Top of DATA SHOWN
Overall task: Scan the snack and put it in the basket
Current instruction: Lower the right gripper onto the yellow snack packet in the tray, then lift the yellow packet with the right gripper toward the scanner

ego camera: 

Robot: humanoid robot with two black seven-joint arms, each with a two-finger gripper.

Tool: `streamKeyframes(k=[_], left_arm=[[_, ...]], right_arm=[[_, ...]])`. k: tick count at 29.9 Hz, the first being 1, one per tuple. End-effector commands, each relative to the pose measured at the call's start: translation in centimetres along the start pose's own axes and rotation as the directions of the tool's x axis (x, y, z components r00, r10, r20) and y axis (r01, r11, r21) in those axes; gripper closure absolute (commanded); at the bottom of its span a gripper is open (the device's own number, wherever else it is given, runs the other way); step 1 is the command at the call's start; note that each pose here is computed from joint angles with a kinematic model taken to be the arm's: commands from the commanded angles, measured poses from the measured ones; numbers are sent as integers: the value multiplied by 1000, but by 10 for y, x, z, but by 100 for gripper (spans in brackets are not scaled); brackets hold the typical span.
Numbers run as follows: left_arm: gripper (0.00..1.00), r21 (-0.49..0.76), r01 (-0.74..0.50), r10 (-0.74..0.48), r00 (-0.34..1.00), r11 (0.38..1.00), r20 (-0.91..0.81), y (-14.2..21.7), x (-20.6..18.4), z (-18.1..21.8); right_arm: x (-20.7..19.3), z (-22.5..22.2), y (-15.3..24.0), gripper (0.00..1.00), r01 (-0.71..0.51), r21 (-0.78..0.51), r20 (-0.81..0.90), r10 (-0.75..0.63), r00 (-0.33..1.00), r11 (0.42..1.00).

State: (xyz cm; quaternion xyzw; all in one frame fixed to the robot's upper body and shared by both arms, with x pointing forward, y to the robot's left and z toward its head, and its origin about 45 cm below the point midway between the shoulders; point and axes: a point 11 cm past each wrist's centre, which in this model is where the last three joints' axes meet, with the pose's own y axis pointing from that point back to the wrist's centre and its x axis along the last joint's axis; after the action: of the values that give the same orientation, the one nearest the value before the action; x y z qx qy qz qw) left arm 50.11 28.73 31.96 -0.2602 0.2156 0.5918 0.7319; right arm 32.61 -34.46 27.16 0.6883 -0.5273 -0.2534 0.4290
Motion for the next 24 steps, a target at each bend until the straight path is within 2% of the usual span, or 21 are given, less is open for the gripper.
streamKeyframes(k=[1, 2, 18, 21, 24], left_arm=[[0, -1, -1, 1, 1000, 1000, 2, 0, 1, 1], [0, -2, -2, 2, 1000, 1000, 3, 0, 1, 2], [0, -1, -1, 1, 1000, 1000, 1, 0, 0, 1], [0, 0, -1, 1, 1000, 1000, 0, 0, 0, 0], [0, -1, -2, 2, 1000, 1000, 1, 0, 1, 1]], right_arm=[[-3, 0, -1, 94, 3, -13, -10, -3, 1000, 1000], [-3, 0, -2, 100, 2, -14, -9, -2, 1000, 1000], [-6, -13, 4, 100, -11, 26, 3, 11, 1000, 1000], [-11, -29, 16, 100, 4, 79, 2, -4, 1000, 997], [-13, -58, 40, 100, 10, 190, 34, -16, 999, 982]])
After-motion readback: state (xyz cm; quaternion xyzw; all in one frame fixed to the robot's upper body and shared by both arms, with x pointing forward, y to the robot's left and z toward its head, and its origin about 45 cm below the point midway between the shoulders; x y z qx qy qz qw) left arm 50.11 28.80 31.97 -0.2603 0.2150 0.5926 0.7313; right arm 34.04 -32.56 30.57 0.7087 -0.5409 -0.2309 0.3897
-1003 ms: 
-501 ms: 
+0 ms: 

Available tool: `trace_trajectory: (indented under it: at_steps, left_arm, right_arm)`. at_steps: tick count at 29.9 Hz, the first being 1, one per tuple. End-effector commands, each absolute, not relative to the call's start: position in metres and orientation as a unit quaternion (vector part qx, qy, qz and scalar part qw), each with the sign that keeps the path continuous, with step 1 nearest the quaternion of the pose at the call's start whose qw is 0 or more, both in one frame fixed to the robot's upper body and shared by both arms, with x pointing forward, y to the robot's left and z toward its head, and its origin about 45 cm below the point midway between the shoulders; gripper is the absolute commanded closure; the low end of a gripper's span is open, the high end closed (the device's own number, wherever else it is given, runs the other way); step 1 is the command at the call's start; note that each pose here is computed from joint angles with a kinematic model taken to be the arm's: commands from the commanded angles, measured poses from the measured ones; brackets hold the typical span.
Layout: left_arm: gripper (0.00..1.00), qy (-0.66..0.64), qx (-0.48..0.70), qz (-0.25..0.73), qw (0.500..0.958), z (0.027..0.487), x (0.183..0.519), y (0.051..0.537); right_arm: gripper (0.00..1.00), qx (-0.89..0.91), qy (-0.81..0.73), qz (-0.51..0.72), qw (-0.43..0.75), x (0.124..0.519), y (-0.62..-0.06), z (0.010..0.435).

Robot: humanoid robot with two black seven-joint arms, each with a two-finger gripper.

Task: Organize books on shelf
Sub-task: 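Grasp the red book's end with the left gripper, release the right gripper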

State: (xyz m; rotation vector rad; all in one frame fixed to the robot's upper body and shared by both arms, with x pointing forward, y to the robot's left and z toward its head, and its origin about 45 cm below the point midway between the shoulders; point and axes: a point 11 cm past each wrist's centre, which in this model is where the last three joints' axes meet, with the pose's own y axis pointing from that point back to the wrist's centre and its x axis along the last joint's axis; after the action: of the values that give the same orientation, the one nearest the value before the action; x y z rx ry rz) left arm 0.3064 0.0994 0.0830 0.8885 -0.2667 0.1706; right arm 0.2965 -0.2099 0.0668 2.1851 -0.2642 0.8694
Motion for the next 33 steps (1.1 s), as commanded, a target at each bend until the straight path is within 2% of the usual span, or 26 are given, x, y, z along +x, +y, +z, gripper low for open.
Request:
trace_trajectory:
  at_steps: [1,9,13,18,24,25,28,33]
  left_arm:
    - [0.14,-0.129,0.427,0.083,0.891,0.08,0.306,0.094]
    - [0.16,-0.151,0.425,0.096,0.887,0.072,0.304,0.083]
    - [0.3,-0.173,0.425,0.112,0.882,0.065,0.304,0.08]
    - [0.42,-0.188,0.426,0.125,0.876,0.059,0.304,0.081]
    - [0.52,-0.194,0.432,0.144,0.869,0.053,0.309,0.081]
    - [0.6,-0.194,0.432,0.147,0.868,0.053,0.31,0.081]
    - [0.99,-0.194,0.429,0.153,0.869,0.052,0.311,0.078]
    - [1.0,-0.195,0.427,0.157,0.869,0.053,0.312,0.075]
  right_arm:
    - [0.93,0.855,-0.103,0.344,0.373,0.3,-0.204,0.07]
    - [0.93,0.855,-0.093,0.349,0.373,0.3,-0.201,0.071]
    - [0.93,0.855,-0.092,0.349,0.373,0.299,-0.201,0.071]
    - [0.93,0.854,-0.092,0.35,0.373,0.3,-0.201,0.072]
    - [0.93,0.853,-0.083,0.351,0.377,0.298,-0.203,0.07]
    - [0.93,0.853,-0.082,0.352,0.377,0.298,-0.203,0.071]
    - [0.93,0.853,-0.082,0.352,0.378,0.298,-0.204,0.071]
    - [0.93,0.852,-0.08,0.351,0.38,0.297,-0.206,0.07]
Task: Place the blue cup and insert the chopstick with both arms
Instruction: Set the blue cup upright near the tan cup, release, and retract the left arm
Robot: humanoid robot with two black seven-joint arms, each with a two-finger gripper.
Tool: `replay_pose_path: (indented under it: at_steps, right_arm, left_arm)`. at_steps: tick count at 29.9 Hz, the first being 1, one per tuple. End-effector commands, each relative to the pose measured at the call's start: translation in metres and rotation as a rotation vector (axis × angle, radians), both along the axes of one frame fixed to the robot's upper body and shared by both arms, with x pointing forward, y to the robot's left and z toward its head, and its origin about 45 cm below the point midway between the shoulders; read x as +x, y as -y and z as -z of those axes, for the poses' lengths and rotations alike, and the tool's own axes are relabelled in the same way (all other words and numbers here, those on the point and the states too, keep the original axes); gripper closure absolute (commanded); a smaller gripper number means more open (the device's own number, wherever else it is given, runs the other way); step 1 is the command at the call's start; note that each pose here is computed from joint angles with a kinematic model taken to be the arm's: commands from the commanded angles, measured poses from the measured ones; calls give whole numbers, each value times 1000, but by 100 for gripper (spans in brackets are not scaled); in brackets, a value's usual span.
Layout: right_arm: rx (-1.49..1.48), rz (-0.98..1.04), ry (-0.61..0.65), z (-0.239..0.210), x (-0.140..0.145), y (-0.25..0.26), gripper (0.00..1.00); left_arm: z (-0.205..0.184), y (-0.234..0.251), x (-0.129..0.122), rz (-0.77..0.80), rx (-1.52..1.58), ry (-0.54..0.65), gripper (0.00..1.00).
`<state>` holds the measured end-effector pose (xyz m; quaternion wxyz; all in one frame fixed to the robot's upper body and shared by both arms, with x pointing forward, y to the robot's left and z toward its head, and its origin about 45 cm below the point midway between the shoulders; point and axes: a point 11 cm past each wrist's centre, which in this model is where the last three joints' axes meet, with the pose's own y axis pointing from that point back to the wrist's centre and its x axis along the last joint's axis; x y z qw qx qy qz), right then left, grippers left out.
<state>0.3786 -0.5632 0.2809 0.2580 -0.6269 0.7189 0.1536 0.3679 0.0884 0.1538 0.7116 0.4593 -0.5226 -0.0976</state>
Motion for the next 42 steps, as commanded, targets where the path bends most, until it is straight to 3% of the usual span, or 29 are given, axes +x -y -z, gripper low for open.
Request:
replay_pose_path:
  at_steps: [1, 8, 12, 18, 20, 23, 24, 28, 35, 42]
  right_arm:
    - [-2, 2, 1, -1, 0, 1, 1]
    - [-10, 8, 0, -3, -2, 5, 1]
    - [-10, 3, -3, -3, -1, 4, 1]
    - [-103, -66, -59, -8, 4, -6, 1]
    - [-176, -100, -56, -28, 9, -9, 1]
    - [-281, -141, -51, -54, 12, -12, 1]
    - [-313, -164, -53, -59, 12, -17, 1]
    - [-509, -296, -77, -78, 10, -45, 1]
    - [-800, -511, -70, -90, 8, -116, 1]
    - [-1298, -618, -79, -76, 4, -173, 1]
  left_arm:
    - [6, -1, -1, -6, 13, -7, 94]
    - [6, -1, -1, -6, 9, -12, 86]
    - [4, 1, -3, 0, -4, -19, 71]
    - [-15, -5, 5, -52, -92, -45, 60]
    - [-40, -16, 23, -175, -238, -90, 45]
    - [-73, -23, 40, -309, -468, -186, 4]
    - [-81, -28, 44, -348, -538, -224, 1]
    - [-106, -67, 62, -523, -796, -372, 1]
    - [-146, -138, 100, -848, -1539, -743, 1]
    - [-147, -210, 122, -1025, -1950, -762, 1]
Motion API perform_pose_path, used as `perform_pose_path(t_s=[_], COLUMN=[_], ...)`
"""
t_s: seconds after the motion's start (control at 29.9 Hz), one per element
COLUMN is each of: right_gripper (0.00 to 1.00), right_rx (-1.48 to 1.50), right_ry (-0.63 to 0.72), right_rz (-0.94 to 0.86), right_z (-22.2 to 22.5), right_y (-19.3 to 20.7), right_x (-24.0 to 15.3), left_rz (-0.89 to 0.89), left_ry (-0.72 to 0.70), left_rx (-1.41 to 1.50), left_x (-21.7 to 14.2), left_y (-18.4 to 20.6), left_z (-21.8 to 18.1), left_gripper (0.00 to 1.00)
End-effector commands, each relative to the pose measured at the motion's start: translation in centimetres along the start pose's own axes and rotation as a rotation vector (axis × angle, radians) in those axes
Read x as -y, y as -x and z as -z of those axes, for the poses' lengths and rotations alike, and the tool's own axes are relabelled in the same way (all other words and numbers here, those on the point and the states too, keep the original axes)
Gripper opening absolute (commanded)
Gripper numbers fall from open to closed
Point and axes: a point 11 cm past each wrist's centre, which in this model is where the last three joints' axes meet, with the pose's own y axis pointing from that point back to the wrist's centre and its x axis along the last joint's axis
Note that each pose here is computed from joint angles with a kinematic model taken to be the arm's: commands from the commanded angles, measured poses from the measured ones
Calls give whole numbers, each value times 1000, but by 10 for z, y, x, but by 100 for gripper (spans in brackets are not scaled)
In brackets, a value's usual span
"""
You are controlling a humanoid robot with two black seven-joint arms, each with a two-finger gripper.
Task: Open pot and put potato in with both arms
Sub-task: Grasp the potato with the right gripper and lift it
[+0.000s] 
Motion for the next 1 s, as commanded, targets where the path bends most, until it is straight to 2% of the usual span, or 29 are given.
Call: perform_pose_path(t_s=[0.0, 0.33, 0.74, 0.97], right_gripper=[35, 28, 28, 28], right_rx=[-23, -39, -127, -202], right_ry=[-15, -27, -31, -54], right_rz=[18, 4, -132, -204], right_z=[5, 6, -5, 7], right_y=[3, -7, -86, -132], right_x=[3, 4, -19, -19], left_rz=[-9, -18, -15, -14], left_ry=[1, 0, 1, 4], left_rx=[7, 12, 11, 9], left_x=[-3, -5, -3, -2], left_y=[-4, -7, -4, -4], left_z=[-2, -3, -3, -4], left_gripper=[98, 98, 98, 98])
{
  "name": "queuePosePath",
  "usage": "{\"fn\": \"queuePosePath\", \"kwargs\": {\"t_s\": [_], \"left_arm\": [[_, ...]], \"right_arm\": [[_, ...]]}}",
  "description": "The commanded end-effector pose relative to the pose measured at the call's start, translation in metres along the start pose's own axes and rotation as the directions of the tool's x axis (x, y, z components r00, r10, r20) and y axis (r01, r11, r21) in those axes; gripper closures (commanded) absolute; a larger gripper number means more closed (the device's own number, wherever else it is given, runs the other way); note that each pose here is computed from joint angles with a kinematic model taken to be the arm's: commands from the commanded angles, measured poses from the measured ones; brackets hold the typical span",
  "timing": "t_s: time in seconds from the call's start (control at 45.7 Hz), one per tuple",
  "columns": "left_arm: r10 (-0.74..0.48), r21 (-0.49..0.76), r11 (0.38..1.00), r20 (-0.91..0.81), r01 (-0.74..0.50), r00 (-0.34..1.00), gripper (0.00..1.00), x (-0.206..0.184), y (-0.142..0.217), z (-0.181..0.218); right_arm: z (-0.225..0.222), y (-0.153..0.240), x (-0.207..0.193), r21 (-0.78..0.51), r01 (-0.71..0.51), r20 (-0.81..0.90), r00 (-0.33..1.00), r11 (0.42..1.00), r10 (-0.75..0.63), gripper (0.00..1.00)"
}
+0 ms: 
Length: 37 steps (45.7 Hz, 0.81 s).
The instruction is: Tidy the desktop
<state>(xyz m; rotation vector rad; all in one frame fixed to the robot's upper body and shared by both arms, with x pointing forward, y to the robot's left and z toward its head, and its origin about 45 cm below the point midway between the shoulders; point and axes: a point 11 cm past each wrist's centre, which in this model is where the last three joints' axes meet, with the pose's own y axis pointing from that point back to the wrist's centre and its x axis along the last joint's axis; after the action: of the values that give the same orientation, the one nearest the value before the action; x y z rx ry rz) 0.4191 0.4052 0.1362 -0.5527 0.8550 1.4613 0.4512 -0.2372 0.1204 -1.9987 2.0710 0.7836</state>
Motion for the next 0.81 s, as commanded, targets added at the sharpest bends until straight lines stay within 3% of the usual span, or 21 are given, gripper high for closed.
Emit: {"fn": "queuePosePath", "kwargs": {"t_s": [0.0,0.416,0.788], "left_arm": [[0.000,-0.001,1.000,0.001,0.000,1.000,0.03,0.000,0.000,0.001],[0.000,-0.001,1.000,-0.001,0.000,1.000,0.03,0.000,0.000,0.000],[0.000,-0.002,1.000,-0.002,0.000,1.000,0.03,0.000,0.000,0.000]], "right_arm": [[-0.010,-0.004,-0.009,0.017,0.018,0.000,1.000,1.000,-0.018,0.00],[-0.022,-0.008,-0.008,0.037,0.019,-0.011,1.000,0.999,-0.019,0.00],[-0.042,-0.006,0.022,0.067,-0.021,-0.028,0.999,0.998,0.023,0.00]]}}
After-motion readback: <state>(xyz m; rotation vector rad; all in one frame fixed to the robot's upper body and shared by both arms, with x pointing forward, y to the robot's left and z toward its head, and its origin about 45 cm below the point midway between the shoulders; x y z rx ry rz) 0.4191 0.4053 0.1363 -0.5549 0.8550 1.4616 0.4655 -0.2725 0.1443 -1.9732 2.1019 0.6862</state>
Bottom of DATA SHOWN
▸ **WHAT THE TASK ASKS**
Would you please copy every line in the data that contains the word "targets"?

▸ **RESPONSE**
Motion for the next 42 steps, as commanded, targets where the path bends most, until it is straight to 3% of the usual span, or 29 are given, axes +x -y -z, gripper low for open.
Motion for the next 1 s, as commanded, targets where the path bends most, until it is straight to 2% of the usual span, or 29 are given.
Motion for the next 0.81 s, as commanded, targets added at the sharpest bends until straight lines stay within 3% of the usual span, or 21 are given, gripper high for closed.

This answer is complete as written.